Yes! Doing that now, in fact. Hiding from a real world war I cannot stop in a fictional combat that I already know the outcome of. The comfort read is therapy.

@Daojoan Thank you for saying that!

@Daojoan
There was a Polish social campaign that stated “You don't read I'm not going to bed with you.”

https://nieczytasz.pl/o-nas

(Supposedly based on a John Waters quote that I couldn't find a primary source for on a glance.)

Edit: I misremembered the exact slogan of the campaign having “books” in it.
Referring generally to reading, not just books, is a better stance.

Najbardziej niepokorna kampania promująca czytelnictwo!

Kochamy książki miłością prawie że fizyczną. Chcemy zachęcać do odkrywania czytania na nowo – tym razem w kontekście nieco erotycznym. Bo przecież nie ma nic bardziej pociągającego, niż fajna osoba z dobrą książką, w odpowiednio dobranej pościeli.

Nie czytasz? Nie idę z Tobą do łóżka!
@Daojoan I don't know about that...I missed 52 by one last year in a crushing defeat that I only got over after 3 minutes.

@Daojoan It did that to a lot of things that I imagine we'd consider indulging in the arts, whether as a first-party or third-party enjoyer. It used to be such a mindful activity. Now it feels like everything wants us to see art as work. Both the initial creation as well as our interactions with art.

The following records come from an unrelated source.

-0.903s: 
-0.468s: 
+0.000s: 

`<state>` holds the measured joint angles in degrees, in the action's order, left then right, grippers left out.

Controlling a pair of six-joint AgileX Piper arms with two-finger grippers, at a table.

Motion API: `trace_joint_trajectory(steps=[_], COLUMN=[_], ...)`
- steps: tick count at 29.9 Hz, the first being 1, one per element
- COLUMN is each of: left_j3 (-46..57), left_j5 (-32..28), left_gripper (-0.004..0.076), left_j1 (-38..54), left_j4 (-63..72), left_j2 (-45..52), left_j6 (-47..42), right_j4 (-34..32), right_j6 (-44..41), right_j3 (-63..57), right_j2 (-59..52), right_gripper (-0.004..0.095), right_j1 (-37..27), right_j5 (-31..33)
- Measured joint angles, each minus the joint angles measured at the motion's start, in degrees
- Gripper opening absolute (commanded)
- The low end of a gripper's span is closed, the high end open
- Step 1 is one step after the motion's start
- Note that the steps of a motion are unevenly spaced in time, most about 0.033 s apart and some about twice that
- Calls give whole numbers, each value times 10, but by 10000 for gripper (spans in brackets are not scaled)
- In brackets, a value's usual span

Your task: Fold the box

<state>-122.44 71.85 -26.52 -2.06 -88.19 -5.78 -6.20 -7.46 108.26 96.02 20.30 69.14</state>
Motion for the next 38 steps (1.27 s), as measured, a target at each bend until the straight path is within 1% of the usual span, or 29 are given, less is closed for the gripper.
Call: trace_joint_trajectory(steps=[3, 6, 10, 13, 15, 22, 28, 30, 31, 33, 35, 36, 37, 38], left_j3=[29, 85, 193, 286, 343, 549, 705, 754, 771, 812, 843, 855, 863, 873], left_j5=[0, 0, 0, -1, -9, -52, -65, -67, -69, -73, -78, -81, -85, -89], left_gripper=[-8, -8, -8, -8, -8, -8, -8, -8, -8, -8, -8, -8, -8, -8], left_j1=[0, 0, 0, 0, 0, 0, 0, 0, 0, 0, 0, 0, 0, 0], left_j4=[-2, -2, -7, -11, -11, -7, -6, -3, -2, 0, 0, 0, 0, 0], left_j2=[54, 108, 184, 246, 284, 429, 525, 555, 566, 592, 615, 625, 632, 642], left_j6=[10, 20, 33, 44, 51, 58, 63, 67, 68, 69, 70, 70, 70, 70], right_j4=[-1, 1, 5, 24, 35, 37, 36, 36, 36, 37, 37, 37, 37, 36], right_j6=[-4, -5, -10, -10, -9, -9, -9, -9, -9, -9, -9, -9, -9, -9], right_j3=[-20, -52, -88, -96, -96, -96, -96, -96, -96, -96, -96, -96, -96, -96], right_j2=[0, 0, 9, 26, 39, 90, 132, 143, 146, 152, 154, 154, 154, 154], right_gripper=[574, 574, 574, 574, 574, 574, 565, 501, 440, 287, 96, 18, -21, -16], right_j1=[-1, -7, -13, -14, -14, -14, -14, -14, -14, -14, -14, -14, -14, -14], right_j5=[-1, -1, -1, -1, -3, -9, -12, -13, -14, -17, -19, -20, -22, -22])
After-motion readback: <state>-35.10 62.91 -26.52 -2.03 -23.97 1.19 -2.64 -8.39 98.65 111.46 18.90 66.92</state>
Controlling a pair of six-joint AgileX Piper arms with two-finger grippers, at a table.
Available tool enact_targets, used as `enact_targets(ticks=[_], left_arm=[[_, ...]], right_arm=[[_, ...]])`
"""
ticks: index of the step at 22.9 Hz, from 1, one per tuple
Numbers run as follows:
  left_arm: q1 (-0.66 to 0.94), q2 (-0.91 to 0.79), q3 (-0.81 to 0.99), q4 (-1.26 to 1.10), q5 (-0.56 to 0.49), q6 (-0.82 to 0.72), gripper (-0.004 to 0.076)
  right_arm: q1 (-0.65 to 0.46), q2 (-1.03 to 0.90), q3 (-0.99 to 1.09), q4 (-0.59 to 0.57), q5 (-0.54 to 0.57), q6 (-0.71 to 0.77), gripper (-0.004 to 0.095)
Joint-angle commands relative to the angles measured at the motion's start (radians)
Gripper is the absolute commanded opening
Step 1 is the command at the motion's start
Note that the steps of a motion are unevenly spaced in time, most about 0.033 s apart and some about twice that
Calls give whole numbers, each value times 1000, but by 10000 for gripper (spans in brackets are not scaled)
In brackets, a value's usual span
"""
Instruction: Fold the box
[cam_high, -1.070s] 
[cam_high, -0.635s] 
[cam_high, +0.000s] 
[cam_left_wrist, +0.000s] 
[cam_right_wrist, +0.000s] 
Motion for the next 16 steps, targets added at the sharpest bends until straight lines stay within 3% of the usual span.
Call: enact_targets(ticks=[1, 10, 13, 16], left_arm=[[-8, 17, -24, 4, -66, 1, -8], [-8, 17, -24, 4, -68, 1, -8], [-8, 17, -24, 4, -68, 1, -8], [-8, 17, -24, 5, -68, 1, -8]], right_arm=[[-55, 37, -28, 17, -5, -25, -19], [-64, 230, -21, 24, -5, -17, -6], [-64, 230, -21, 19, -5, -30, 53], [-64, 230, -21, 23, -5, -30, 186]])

I long for society to remember to be mindful and intentional again.

@Daojoan

"I genuinely think"

sorry my eyes glazed over at this point

could you do a TLDR?

(/s)

@Daojoan
Was anyone convinced of that?
@Photo55 @Daojoan yes!! especially when using apps like goodreads or storygraph. i used to blog/post on instagram about books, the culture was really about reading as *many* books as you could, even if you didn’t like them. it’s still very much the same, on goodreads and especially on booktok. it sounds really silly but realising that i could read 15 good books a year rather than 50-100 mediocre ones was quite revolutionary 😅😅
@Daojoan yep. give me dungeon crawler Carl style stuff I'd disappear for few days.
@Daojoan guilty as charged (quantifying is addictive too...)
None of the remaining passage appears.